3. Prioritize Your Well-Being
Your mental health is paramount, especially during this postpartum period:
- Seek Professional Support: Consider talking to a therapist about your postpartum anxiety. They can provide coping strategies and help you navigate family dynamics more effectively.
- Engage in Self-Care: Make time for yourself, whether it’s a short walk, a hobby, or simply resting. Taking care of your mental health will empower you to handle family conflicts more effectively.
- Lean on Your Family: Continue to rely on your family for support. Their understanding and respect for your boundaries can provide a safe space for you to recharge.
4. Create a Unified Front
It’s essential for you and your partner to present a united front:
- Regular Check-Ins: Schedule regular discussions with your partner about how you both feel regarding family interactions. This will help you stay aligned and address any issues before they escalate.
- Reinforce Boundaries Together: When visiting his family, ensure that both of you are on the same page about the boundaries you’ve set. This will help reinforce your authority as parents.

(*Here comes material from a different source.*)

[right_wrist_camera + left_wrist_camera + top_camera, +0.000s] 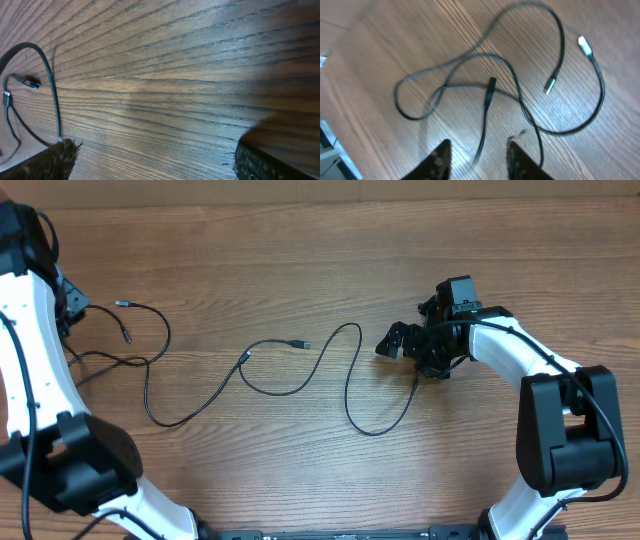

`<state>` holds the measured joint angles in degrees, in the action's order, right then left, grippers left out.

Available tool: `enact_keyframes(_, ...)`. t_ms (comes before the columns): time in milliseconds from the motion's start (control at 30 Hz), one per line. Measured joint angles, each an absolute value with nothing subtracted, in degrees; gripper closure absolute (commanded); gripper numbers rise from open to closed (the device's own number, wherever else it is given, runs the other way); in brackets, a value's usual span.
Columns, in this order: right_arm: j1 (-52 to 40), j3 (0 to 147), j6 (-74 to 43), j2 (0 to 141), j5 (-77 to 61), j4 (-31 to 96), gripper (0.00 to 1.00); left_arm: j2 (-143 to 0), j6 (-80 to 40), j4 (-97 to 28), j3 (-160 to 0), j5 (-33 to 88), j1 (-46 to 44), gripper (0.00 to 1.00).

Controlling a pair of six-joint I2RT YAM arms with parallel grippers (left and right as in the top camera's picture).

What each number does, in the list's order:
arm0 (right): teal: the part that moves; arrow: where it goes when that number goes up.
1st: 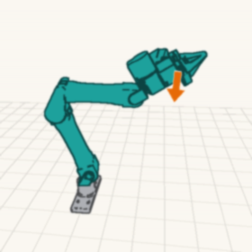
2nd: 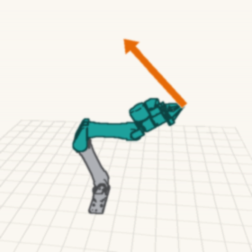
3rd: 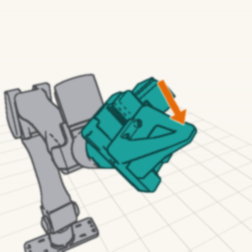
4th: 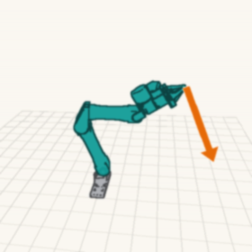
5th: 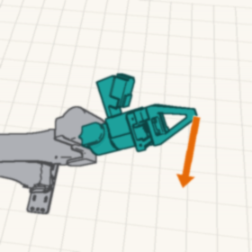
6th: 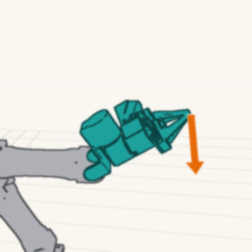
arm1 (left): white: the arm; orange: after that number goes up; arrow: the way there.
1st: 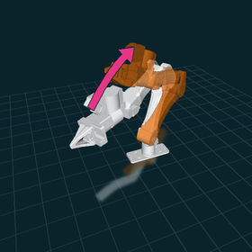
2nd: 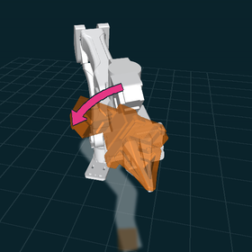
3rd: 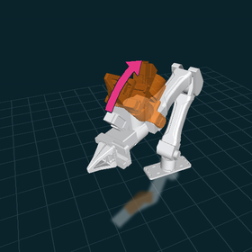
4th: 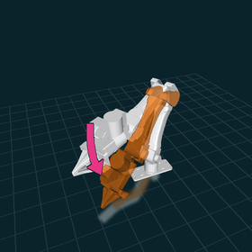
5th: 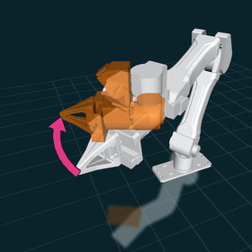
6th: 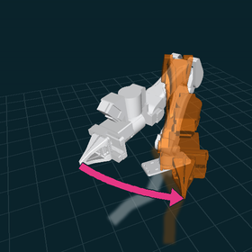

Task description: Untangle cables

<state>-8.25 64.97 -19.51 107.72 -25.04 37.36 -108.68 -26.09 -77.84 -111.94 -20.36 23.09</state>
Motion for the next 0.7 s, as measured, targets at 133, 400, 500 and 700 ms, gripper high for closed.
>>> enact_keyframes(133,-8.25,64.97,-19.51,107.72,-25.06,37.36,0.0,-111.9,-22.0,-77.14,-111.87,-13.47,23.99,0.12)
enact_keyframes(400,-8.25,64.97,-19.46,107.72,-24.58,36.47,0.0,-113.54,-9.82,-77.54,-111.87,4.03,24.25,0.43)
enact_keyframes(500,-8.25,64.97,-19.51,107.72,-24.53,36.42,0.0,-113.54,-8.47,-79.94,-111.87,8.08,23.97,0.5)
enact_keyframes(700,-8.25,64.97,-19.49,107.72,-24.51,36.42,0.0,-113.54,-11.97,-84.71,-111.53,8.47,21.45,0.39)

- Celebrate Small Wins: Acknowledge and celebrate moments when your partner successfully supports your boundaries. Positive reinforcement can strengthen your partnership.
By taking these steps, you can work towards a more harmonious family dynamic that respects your needs as a new mother while also fostering a positive relationship with your partner’s family. Remember, it’s okay to prioritize your comfort and your baby’s well-being as you navigate this new chapter in your life.